• Exercise objective: Here is the task for the records below: repeat exactly the lines from the one with "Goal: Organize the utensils" to the one with "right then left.", both included, and nothing else.

• Data to examine:
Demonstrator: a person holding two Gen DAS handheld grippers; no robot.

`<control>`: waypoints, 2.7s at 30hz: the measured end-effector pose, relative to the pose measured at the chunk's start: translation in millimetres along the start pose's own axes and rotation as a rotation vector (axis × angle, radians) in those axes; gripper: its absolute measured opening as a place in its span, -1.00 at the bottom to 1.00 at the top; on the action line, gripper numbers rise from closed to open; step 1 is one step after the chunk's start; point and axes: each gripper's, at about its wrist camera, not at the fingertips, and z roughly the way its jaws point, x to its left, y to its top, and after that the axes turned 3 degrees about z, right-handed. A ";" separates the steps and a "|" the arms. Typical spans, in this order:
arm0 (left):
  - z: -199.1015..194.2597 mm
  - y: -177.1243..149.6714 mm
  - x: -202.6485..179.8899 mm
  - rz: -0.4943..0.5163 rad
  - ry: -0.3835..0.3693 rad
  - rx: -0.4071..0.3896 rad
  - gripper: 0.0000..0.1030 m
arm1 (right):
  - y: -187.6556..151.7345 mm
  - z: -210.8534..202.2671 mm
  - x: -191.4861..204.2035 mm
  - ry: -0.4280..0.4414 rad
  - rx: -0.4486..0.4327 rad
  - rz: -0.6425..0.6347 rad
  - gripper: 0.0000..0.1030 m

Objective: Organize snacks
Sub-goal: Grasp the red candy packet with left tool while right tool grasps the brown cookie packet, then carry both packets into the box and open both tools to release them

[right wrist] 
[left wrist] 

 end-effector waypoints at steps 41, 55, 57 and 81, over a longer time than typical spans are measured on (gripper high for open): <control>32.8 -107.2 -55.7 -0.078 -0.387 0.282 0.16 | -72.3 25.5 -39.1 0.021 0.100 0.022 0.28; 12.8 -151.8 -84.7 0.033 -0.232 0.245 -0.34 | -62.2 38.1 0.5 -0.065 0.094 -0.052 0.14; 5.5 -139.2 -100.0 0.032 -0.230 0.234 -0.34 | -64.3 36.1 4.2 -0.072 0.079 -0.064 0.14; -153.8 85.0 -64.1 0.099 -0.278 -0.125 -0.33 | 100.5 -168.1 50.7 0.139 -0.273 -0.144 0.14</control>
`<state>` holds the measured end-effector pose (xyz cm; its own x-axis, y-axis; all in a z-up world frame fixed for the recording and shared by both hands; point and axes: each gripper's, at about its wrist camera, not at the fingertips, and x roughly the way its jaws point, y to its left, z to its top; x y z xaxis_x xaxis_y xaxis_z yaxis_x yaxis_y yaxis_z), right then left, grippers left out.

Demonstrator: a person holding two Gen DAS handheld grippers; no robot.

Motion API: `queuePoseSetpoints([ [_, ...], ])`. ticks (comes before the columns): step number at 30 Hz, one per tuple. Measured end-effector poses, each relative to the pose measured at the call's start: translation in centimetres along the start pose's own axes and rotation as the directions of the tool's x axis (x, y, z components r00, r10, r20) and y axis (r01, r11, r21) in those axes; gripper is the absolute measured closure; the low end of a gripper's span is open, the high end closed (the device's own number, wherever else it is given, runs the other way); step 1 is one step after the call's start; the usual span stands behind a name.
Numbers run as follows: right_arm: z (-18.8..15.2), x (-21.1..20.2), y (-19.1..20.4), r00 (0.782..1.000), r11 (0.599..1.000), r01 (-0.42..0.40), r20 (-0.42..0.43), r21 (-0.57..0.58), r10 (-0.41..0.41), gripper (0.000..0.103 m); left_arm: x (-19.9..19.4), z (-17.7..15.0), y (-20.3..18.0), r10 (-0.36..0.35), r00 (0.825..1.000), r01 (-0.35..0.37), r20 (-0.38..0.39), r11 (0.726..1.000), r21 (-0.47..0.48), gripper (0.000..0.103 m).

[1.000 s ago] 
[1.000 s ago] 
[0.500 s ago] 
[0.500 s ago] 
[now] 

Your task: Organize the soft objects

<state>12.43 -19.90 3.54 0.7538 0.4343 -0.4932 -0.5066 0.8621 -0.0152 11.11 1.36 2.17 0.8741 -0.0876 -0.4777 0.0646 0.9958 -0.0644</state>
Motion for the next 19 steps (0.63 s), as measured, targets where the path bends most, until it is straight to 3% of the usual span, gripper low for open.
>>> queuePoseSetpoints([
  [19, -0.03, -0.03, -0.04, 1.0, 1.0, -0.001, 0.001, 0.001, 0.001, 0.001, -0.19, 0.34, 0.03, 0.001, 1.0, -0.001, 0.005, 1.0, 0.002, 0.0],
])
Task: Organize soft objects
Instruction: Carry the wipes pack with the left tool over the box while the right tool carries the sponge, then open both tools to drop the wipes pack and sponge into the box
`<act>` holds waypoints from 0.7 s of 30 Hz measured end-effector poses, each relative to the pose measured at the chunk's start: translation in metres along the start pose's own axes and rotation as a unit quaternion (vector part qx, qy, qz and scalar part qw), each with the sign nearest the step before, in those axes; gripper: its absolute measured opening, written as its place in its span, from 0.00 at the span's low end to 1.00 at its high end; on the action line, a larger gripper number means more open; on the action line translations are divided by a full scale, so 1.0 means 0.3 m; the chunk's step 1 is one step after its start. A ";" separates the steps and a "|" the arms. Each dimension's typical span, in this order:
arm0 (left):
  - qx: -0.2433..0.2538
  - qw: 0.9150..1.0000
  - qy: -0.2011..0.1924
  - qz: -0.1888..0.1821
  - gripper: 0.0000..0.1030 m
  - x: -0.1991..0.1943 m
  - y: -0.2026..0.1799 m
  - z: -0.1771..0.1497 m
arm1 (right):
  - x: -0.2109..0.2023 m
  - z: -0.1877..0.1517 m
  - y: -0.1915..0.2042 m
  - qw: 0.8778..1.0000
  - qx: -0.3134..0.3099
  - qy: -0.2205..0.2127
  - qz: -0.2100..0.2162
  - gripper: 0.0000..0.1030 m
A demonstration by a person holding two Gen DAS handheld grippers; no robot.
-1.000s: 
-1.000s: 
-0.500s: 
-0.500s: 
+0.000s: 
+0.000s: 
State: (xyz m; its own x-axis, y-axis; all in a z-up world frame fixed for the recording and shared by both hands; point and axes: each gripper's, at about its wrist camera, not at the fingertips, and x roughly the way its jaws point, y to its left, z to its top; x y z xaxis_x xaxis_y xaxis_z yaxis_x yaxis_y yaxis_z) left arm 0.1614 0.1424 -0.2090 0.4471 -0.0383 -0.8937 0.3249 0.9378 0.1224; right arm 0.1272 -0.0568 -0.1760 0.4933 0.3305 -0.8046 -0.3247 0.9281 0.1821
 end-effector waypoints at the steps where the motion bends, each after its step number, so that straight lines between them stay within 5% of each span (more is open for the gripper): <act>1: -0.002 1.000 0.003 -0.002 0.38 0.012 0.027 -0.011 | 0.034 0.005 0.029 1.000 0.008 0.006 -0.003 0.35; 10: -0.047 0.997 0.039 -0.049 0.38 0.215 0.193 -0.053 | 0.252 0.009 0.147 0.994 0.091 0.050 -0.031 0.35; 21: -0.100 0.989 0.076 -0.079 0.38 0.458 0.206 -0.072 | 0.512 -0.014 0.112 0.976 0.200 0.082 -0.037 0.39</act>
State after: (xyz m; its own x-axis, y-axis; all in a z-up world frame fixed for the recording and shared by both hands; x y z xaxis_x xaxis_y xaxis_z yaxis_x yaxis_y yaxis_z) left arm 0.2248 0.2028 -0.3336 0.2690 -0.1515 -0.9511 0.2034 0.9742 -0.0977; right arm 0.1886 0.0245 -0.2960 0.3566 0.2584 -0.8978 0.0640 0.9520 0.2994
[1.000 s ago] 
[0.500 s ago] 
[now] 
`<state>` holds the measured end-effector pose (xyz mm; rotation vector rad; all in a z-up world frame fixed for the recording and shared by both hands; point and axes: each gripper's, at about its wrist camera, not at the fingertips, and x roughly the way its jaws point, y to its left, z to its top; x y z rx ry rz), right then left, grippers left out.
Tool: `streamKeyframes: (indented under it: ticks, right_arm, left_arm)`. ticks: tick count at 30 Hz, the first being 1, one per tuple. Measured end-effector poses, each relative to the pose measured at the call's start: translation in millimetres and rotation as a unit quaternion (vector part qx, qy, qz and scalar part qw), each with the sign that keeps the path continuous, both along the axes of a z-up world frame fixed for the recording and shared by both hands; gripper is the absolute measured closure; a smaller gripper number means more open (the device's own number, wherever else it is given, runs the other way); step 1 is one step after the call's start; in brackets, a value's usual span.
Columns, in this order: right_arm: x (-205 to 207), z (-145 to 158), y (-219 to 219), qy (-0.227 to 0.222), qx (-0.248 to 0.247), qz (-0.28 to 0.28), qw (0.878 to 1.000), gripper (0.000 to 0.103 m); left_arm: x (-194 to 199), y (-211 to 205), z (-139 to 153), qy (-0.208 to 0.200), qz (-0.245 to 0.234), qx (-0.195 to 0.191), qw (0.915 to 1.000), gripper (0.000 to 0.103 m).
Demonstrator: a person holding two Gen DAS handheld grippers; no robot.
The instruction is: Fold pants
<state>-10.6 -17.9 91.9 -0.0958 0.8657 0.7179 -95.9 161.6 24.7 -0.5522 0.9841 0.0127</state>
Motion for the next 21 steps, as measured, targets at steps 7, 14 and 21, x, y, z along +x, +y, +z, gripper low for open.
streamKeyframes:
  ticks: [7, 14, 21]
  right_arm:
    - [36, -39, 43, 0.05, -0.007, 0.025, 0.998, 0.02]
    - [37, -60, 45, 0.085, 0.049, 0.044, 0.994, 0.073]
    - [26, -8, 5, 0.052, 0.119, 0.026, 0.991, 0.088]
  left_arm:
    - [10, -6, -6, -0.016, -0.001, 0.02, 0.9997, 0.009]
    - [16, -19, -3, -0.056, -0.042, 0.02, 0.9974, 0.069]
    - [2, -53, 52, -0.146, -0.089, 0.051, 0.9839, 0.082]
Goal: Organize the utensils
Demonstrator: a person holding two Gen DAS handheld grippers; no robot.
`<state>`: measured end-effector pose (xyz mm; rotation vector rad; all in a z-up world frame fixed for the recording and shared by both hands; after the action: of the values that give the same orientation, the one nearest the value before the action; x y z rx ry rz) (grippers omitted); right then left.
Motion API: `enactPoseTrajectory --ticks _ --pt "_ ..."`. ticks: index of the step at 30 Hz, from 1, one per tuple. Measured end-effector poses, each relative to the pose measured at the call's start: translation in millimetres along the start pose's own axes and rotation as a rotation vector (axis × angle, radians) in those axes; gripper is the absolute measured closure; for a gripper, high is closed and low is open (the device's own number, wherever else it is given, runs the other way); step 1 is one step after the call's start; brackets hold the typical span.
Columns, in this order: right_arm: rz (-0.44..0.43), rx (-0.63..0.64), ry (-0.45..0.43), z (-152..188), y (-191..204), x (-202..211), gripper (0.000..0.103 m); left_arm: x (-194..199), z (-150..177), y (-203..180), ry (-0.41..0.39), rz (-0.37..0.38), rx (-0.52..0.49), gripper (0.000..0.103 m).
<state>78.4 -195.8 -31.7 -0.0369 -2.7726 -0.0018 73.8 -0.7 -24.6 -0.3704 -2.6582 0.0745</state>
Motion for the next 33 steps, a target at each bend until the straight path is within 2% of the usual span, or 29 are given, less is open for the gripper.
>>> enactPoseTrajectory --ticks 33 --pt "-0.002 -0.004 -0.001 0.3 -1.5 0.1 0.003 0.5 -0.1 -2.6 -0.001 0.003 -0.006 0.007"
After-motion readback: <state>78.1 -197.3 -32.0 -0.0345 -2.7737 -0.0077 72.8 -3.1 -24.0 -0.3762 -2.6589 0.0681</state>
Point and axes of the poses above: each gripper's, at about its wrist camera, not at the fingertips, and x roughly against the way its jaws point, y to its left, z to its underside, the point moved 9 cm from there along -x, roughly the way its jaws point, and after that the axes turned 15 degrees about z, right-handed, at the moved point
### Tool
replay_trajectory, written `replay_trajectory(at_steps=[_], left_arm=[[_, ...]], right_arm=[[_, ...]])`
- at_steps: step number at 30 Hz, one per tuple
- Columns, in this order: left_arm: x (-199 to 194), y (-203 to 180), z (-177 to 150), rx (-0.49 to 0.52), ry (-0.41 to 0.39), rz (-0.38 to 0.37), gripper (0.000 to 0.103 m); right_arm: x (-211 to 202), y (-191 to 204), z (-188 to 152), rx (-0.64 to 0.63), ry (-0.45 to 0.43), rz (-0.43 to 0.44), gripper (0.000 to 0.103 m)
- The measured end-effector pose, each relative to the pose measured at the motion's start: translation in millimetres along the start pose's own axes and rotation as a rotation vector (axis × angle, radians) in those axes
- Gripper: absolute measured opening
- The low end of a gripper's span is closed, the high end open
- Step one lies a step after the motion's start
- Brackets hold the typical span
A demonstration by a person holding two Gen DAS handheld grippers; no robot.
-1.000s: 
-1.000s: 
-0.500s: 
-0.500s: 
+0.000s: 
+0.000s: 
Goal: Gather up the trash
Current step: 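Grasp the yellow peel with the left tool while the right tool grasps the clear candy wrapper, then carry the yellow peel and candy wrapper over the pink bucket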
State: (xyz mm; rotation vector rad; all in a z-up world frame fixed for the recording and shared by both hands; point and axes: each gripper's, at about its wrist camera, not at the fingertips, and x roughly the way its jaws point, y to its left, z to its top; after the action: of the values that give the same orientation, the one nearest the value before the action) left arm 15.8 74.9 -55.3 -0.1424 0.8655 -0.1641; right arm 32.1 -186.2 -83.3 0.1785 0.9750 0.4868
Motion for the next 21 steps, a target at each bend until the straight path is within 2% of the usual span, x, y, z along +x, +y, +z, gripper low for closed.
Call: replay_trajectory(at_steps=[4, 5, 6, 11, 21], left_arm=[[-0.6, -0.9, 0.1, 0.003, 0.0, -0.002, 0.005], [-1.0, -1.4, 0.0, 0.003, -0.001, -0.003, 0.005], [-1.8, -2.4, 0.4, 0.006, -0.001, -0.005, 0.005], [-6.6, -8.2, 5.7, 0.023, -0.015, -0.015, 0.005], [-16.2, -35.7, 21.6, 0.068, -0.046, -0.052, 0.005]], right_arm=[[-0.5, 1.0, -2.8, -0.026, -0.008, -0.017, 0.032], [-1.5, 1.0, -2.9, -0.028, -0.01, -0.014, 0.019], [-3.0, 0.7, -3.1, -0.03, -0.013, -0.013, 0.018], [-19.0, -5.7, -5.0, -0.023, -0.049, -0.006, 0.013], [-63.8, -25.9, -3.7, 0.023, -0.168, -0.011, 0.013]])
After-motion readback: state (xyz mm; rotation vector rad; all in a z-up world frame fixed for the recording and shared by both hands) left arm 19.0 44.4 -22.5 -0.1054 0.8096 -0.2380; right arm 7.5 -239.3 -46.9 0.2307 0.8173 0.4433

• Exercise answer:
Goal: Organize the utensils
Demonstrator: a person holding two Gen DAS handheld grippers; no robot.
`<state>`: measured end-effector pose (xyz mm; rotation vector rad; all in a z-up world frame fixed for the recording and shared by both hands; after the action: of the values that give the same orientation, the one nearest the value before the action; x y z rx ry rz) (grippers omitted); right then left.

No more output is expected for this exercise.